Non è chiaro se l’elenco col quale il vicesegretario leghista ha spiegato il proprio «no» sia stato fatto in ordine di importanza. Il sospetto è che l’ultimo dettaglio, e cioè l’esigenza di evitare «un favore» all’esecutivo di Giuseppe Conte, sia l’aspetto più rilevante. E non solo perché il premier si è espresso per il «sì». Già da FI, nelle ultime ore, era arrivato qualche segnale per invitare tutta l’opposizione a votare «no». Ma nella risposta di Giorgetti si indovina anche il malessere di quella parte di elettorato leghista che si mostra poco convinto dell’appoggio a un referendum ritenuto «grillino».

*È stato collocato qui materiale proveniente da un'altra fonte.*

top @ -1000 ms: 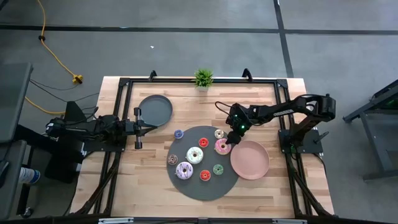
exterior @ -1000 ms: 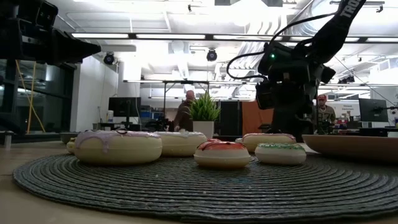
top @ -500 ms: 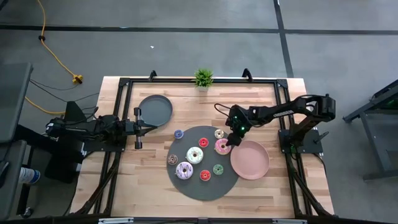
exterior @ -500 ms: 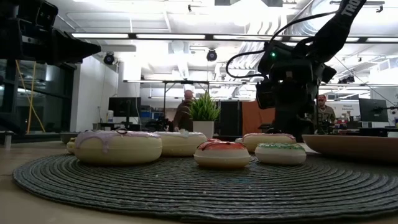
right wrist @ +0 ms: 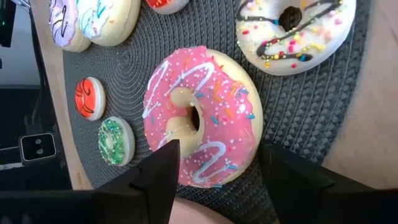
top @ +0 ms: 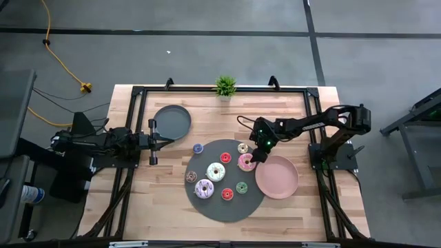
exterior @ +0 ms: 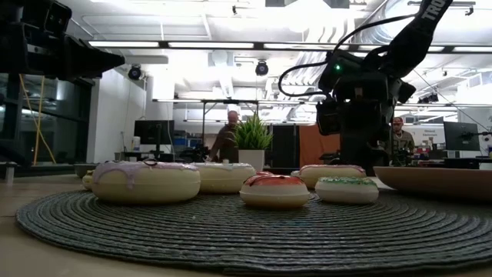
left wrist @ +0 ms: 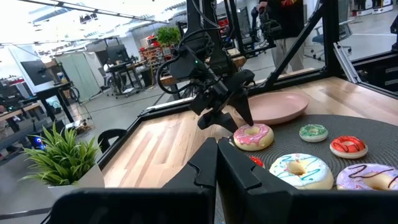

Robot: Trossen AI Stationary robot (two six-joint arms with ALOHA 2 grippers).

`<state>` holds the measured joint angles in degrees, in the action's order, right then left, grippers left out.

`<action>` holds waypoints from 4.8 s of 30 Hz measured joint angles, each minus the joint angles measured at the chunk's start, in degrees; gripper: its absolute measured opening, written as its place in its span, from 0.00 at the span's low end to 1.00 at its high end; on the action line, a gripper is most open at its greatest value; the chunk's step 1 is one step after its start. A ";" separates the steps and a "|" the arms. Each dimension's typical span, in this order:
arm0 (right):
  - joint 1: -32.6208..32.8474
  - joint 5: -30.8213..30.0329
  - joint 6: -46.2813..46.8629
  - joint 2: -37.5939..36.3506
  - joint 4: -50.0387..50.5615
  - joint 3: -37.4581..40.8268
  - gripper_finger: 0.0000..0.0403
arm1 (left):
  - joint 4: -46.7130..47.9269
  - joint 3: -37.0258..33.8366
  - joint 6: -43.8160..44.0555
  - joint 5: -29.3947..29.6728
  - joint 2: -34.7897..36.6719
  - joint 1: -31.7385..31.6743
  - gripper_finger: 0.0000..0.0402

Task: Pick & Place donuts
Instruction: Put the big pink donut on the pink plate

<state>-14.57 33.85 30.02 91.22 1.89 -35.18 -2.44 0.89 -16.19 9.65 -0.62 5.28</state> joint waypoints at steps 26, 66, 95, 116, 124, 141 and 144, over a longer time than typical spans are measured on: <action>0.00 1.58 1.96 0.02 -3.88 0.00 0.36 | 0.00 -0.01 0.00 0.00 0.00 0.01 0.00; -0.02 5.69 2.56 0.02 -5.18 0.00 0.27 | 0.00 -0.02 0.00 0.00 0.02 0.02 0.00; -0.42 7.32 3.65 -1.38 -8.20 0.00 0.19 | -0.02 -0.02 0.00 0.00 0.02 0.00 0.00; 0.50 10.15 2.10 -1.40 -7.78 0.00 0.21 | 0.00 0.00 0.00 0.00 0.02 0.01 0.00; 0.63 9.79 2.43 -1.40 -7.78 0.00 0.37 | 0.00 0.00 0.00 0.00 0.01 0.00 0.00; 3.85 7.95 2.35 -1.31 -9.89 0.00 0.50 | 0.00 0.00 0.00 0.00 0.02 0.00 0.00; 4.13 6.75 2.80 -0.75 -9.90 0.00 0.50 | 0.00 -0.02 0.00 0.00 0.01 0.00 0.00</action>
<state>-10.44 40.59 32.82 90.47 -8.01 -35.18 -2.44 0.87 -16.19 9.65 -0.61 5.28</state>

E qui spuntano le domande su un dissenso nella Lega che fatica a emergere per i successi elettorali collezionati da Salvini. Eppure tende a affiorare a intermittenza, con Giorgetti indicato come uno degli esponenti più critici anche per la linea antieuropea di alcuni degli uomini più vicini al leader. Il problema è che la Lega ha avallato la riforma costituzionale voluta dai Cinque Stelle: come aveva approvato il reddito di cittadinanza quando erano alleati di governo. Anche per questo oggi diventa più difficile dissociarsi.

Cresce la sensazione che il referendum diventerà una delle armi delle rese dei conti interne non solo nella coalizione governativa. Non basta parlare di scontro tra politica e antipolitica, o tra protettori e demolitori di privilegi. A guardare bene, Conte e Salvini, pur nemici, sul referendum sono dalla stessa parte. Quando Beppe Grillo, benedicente, dice al premier e al ministro degli esteri Luigi Di Maio che stanno lavorando bene, per quanto la sua presunzione induca al sorriso, ha ragione: nel senso che il grillismo in agonia sta minando le altre forze politiche.